→ **YOUR ASSIGNMENT**:
Search term "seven": copy each line of the records that contains it.

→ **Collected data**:
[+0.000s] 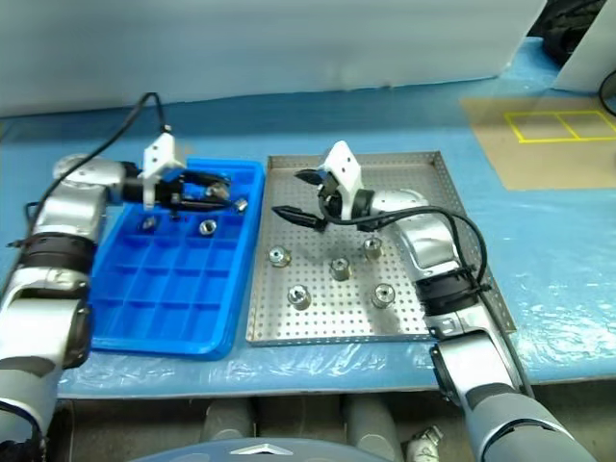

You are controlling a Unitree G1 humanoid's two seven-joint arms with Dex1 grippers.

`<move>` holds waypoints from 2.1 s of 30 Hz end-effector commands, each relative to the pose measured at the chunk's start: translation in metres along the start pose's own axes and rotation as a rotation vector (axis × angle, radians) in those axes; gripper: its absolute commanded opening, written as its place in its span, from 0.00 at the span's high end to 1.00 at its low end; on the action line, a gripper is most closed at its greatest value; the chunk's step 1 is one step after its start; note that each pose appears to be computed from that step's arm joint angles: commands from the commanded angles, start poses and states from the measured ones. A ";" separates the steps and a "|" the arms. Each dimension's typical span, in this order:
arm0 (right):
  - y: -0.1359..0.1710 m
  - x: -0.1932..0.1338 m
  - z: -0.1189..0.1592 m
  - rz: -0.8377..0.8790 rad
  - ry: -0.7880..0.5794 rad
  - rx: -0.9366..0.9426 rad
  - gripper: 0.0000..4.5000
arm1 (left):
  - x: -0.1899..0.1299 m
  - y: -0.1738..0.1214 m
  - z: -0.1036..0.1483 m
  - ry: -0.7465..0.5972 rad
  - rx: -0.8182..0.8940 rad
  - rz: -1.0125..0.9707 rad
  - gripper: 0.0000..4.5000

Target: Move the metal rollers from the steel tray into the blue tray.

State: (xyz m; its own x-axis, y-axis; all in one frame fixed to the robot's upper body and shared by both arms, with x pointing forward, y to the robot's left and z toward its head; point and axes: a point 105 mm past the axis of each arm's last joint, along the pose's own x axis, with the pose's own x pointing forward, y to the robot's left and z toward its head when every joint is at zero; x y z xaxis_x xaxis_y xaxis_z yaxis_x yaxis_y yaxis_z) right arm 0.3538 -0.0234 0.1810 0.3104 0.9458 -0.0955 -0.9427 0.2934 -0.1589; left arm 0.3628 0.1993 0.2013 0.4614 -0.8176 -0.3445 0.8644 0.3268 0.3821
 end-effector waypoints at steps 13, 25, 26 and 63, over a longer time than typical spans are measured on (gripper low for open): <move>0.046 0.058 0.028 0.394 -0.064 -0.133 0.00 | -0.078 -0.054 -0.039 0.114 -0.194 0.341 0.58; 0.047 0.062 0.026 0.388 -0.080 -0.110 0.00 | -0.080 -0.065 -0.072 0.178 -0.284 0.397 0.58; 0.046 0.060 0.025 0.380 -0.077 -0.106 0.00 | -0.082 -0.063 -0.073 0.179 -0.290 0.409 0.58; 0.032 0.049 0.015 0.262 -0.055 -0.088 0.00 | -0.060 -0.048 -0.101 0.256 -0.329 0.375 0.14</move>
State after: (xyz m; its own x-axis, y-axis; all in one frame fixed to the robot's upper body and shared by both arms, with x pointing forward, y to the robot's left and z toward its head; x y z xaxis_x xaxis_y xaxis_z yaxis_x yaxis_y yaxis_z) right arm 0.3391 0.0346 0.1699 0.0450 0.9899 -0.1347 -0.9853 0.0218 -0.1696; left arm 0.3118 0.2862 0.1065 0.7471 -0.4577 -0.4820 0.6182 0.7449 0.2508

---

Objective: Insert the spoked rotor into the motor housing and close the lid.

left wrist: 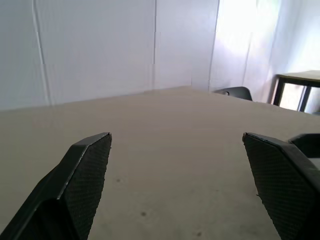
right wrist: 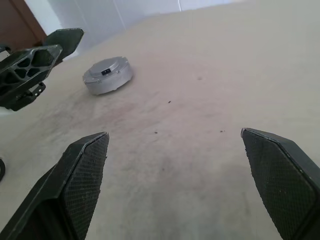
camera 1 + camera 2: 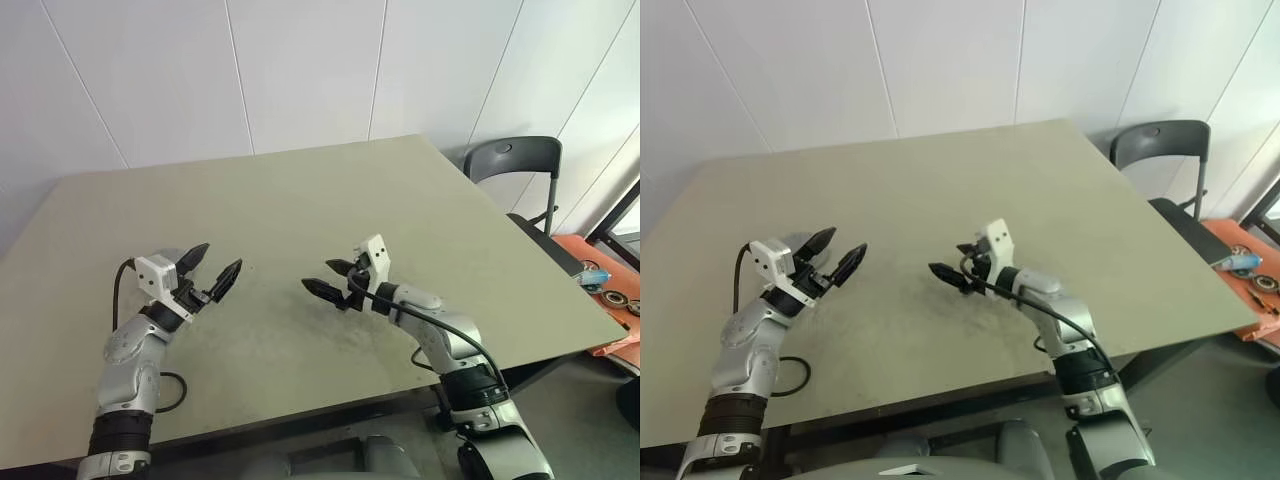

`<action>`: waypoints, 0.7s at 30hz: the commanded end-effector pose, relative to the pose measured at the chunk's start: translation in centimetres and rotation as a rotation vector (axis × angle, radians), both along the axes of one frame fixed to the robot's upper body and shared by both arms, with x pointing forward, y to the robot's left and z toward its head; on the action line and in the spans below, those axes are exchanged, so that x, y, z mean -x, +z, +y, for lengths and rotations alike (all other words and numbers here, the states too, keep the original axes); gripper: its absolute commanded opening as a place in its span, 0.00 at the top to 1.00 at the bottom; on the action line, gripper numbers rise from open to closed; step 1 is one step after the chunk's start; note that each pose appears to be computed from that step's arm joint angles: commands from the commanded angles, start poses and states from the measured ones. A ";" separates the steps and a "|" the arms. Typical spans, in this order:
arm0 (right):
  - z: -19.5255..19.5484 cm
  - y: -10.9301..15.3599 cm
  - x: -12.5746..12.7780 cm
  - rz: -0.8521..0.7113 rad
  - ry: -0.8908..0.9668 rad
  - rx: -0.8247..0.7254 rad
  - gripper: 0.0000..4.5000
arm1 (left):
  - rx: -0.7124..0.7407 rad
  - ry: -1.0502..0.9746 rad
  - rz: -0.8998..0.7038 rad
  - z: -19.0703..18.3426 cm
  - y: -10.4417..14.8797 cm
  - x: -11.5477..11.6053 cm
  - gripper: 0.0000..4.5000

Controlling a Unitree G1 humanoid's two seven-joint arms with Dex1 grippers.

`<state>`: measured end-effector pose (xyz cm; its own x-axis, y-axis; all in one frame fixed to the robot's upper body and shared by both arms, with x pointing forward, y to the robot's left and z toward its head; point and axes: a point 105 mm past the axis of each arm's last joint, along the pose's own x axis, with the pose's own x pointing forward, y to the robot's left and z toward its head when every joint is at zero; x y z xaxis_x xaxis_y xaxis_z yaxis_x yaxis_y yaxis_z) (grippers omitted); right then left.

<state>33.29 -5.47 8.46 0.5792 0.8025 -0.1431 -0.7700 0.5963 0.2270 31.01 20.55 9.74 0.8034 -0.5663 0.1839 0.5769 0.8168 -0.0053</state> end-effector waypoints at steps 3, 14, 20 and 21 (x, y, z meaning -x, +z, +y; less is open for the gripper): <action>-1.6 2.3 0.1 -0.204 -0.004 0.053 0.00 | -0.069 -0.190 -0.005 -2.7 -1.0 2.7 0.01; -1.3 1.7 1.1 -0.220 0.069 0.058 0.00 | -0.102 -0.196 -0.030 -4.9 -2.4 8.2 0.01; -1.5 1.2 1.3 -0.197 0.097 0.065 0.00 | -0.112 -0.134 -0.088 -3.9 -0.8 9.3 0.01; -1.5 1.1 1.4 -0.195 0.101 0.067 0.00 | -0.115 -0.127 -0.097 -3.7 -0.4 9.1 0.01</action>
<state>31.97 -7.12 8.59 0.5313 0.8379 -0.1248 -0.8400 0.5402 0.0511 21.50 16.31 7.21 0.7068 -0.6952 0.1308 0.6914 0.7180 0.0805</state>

→ **YOUR RESPONSE**:
You are controlling a Unitree G1 humanoid's two seven-joint arms with Dex1 grippers.
Controlling a Unitree G1 humanoid's two seven-joint arms with Dex1 grippers.

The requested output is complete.